■ Instructions for the task ■
Whenever the word "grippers" turns up in a line below, that line should be copied.
####
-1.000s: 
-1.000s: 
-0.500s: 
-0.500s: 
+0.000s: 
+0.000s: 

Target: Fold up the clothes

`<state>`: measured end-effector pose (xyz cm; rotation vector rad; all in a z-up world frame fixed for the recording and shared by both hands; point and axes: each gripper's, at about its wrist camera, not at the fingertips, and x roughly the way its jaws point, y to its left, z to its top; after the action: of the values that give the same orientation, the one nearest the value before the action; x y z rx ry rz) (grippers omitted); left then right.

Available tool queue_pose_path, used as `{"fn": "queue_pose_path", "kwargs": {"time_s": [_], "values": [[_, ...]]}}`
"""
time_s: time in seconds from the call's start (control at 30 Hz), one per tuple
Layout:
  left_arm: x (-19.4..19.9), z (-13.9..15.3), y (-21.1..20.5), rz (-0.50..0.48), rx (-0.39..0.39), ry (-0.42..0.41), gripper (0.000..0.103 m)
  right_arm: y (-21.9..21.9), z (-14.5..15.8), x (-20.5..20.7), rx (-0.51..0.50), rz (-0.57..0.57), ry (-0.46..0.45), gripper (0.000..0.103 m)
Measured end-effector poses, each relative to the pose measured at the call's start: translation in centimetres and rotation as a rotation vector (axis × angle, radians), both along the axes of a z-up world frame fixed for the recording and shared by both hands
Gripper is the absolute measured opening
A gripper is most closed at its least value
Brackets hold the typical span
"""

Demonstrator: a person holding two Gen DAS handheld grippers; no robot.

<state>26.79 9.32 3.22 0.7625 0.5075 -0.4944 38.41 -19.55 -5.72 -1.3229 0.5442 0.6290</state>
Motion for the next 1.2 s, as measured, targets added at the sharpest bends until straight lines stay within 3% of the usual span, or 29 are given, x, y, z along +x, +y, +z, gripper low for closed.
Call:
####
■ Written response ■
`<state>`: measured end-effector pose (xyz cm; rotation vector rad; all in a z-up world frame fixed for the recording and shared by both hands; point and axes: each gripper's, at about its wrist camera, not at the fingertips, and x roughly the way its jaws point, y to its left, z to its top; after the action: of the values that give the same orientation, the one nearest the value before the action; x y z rx ry rz) (grippers omitted); left then right.
Demonstrator: a person holding two Gen DAS handheld grippers; no robot.

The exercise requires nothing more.